Fototherm: solare e termico, due in uno

Optare per dei pannelli solari termici (che, attraverso l'assorbimento delle radiazioni solari, riscaldano l'acqua e provvedono al condizionamento di un edificio) o per moduli fotovoltaici più o meno tradizionali per produrre energia elettrica? Se proprio non vi va di valutare i "pro" e i "contro" di ciascuna opzione e, anche dopo averlo fatto, proprio non sapete decidervi a scegliere, una buona soluzione potrebbe essere optare per dei pannelli solari e termici, "due in uno", del tipo di quelli progettati e messi sul mercato da Fototherm, l'azienda italiana nata nel 2006 e approdata, con le sue tecnologie coperte da brevetto, sul mercato mondiale.

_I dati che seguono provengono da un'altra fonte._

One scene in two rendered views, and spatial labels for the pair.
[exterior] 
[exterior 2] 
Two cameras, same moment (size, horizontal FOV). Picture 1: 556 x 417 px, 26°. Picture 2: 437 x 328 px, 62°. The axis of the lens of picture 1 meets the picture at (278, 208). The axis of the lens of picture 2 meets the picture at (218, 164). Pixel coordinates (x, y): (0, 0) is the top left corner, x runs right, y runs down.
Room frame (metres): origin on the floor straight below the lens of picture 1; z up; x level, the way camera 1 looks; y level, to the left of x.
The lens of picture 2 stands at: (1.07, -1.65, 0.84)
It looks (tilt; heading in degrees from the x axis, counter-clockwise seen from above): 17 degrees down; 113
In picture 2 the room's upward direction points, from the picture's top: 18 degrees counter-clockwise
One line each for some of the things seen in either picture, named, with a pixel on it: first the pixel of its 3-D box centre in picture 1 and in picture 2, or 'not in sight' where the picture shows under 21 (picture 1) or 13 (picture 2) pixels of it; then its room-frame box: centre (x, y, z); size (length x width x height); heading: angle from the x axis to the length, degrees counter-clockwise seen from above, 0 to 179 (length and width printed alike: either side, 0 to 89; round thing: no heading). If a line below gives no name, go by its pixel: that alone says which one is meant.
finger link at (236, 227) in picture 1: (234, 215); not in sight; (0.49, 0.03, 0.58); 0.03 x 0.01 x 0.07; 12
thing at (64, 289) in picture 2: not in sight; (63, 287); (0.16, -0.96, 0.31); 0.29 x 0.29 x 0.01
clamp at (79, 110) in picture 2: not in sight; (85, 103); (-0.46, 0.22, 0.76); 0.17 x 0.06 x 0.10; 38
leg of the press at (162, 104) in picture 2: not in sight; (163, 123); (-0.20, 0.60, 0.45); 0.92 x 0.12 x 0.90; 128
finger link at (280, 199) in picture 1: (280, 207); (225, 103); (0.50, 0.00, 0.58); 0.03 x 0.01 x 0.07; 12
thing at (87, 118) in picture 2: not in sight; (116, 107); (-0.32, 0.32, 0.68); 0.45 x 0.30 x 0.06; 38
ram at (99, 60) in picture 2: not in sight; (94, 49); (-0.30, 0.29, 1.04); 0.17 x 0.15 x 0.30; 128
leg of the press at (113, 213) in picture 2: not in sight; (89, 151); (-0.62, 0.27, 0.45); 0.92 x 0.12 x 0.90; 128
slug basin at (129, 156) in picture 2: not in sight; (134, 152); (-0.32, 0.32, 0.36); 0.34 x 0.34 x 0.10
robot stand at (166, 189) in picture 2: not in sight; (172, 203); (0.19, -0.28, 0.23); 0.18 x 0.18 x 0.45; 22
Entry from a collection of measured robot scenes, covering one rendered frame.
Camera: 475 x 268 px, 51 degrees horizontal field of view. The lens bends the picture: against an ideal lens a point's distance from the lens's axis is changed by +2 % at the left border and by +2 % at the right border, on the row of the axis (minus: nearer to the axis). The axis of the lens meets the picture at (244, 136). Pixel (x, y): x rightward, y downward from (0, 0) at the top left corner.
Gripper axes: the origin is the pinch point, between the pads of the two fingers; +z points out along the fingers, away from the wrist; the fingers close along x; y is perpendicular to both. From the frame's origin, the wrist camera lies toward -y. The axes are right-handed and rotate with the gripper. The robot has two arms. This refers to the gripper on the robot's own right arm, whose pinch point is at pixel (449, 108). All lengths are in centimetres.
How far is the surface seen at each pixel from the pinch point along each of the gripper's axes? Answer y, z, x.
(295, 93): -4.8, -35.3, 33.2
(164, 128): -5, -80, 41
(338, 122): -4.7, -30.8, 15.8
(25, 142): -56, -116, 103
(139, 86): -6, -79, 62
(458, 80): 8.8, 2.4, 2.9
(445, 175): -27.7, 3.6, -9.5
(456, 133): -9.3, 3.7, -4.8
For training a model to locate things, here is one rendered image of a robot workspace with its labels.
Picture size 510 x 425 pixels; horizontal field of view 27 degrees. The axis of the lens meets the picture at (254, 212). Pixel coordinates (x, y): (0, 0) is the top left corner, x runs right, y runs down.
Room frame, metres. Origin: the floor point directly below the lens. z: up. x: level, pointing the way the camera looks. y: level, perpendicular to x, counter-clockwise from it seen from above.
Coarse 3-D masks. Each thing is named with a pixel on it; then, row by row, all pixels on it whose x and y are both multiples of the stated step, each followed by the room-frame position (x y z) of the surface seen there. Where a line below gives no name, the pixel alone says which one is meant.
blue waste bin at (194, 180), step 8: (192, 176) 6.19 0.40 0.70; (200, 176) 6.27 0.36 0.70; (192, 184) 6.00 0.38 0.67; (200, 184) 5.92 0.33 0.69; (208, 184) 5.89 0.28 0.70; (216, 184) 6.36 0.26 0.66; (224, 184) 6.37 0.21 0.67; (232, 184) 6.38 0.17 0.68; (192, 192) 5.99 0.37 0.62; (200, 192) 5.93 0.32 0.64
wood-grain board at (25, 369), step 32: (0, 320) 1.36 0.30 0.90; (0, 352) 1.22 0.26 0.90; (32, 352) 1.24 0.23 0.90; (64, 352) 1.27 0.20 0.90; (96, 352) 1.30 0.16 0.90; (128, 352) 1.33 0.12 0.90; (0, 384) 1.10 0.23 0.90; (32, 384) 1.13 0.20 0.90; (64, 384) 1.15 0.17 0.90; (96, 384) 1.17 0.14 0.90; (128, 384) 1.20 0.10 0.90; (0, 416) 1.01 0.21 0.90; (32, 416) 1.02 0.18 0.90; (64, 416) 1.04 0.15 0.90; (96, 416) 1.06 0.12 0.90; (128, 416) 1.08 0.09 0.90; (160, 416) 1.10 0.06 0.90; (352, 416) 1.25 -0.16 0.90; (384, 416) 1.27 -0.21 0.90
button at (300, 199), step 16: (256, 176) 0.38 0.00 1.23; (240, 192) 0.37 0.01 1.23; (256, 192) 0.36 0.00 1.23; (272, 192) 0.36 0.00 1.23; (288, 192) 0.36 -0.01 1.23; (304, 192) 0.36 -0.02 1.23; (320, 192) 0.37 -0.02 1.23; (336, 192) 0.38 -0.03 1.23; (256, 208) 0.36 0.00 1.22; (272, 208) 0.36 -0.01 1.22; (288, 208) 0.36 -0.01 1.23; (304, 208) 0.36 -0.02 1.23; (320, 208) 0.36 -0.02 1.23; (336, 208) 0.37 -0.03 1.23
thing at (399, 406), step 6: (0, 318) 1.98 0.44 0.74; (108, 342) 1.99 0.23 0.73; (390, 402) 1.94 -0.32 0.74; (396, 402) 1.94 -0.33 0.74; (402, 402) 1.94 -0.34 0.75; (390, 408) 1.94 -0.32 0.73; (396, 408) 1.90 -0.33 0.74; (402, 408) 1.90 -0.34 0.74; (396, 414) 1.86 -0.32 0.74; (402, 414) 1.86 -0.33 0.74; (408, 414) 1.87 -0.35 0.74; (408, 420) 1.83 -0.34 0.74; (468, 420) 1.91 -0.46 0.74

Optare per pannelli fotovoltaici o termici non è sempre una scelta facile

(Optare per pannelli fotovoltaici o termici non è sempre una scelta facile)

I nuovi pannelli della Fototherm si basano sostanzialmente su una tecnologia che può essere definita "termo-fotovoltaica". Da un lato, infatti, il pannello funziona in maniera tale da produrre acqua calda e garantire il condizionamento dell'edificio; dall'altro, produce energia elettrica da immettere in rete e utilizzare. Questa duplice funzione è resa possibile dalla presenza di un collettore di rame, che, posizionato sulla parte posteriore del modulo, gli permette di generare, allo stesso tempo, energia elettrica e termica, e senza svantaggi o cali di prestazioni per nessuna delle parti. Anzi, la resa del fotovoltaico risulta nettamente migliorata , mentre, in totale, si parla di una resa del 73 %. Ciò è possibile perché, sottraendo il calore al fotovoltaico, la sua produzione migliora, anche grazie al fatto di non risentire di problemi come l'ebollizione estiva (la temperatura del collettore è sempre, infatti, inferiore agli 80 °C).

Alla resa, andranno, inoltre, ovviamente aggiunti i ridotti costi di realizzazione: dotarsi di un impianto termo-fotovoltaico "due in uno", anziché optare per la realizzazione di due impianti, permette, infatti, di risparmiare su collettori, strutture di sostegno, costi di installazione (manodopera, inclusa) e superficie occupata.

Il modulo termo-fotovoltaico Fototherm è dotato di un collettore in rame, la cui temperatura è sempre inferiore agli 80 °C

(Il modulo termo-fotovoltaico Fototherm è dotato di un collettore in rame, la cui temperatura è sempre inferiore agli 80 °C)

Fototherm può, inoltre, vantare un altro vantaggio a proprio favore: vale a dire il fatto di essere perfettamente integrabile con caldaie tradizionali (alimentate a metano, GPL, gasolio da riscaldamento), pompe di calore di vario tipo (incluse quelle geotermiche) e (cambiando, per un attimo, settore) con la più recente normativa italiana in termini di incentivi per l'installazione di impianti solari, destinati al soddisfacimento del fabbisogno termico e energetico e, quindi, all'autoconsumo.

Ciò significa che, in concreto, optando per una fatturazione disgiunta che interessi rispettivamente la parte solare e la parte termica dell'impianto, si potrà ottenere la detrazione di imposta Irpef del 50 % per il fotovoltaico e del 65 % per la quota del solare-termico. In questo modo, è verosimile che il mercato di Fototherm si allarghi anche alla sua madrepatria che, per ora, occupa paradossalmente una fetta proporzionalmente ridotta del suo mercato.

La tecnologia termo-fotovoltaica di Fototherm è perfettamente integrabile con qualsiasi sistema di condizionamento e pompa di calore

(La tecnologia termo-fotovoltaica di Fototherm è perfettamente integrabile con qualsiasi sistema di condizionamento e pompa di calore)

A questo punto, si tratta solamente di capire su quali scenari, commerciali o residenziali, la nuova e brevettata tecnologia termo-fotovoltaica di Fototherm potrà avere maggior seguito e maggior successo. Secondo le proiezioni dell'azienda (recentemente quotata in borsa), il settore commerciale e industriale sembrano, infatti, quelli destinati a dare un maggior riscontro e a trarne maggior vantaggio. Un impianto di questo tipo, infatti, ha sicuramente grandi potenzialità in piscine e centri sportivi, ma anche in lavanderie, industrie alimentari, serre e via dicendo.

Insomma, il futuro del termo-fotovoltaico sembra destinato a esplodere in tutti quei settori (incluso, per esempio, quello alberghiero) in cui i consumi termici e di acqua calda sanitaria salgono regolarmente alle stelle.